> Work instructions
Nothing should be output except the lines from the top of the material below through the line that contains "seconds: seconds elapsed", each exactly as written.

*** Information shown ***

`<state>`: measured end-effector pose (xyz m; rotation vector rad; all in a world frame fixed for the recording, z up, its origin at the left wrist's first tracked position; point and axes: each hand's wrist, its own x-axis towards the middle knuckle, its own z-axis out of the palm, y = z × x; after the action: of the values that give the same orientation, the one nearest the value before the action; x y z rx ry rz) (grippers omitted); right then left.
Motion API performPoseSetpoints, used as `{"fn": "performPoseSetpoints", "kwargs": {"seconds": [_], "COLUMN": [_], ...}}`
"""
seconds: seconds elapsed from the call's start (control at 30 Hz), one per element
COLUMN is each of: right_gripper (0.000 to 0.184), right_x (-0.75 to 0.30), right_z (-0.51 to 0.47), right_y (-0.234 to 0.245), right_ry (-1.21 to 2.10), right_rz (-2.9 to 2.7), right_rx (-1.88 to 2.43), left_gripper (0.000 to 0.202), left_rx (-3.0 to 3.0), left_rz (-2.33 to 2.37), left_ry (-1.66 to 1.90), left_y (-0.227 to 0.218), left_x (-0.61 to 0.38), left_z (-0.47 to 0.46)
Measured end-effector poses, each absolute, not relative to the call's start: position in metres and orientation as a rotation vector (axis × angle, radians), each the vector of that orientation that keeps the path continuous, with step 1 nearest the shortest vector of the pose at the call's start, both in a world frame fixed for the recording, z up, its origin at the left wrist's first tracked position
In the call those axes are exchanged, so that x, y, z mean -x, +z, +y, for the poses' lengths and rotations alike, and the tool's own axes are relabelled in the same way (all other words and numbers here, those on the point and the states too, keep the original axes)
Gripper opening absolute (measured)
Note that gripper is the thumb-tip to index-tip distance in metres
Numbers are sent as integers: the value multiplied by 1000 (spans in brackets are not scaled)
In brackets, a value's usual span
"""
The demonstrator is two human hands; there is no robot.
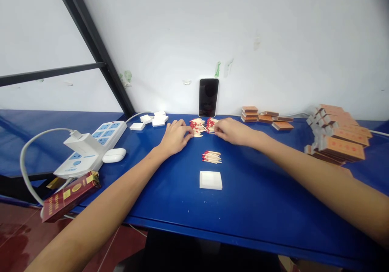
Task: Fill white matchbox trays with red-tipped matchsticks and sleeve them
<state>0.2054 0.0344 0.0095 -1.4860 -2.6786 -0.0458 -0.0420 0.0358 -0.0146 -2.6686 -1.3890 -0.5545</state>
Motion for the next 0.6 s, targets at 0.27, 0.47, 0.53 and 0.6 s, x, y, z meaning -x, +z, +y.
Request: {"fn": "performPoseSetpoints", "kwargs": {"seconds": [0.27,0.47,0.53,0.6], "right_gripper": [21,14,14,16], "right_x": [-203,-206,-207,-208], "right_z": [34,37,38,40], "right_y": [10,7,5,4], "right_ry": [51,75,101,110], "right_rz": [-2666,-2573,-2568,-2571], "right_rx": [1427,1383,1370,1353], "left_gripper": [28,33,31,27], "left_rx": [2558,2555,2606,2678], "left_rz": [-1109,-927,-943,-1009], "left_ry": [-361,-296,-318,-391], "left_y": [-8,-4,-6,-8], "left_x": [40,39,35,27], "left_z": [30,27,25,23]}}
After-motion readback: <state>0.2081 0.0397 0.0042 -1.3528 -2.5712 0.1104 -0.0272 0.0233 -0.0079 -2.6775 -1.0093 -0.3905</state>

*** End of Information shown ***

> Completed exercise
`<state>`: measured end-effector pose (xyz m; rotation vector rad; all in a world frame fixed for the recording, z up, its origin at the left wrist's first tracked position; point and axes: each hand's wrist, its own x-axis towards the middle knuckle, its own z-axis out of the palm, y = z × x; after the action: of the values that give the same orientation, the one nearest the value before the action; x y z rx ry rz) (grippers omitted); right then left.
Motion API performPoseSetpoints, used as `{"fn": "performPoseSetpoints", "kwargs": {"seconds": [_], "COLUMN": [_], ...}}`
"""
seconds: seconds elapsed from the call's start (control at 30 Hz), one per element

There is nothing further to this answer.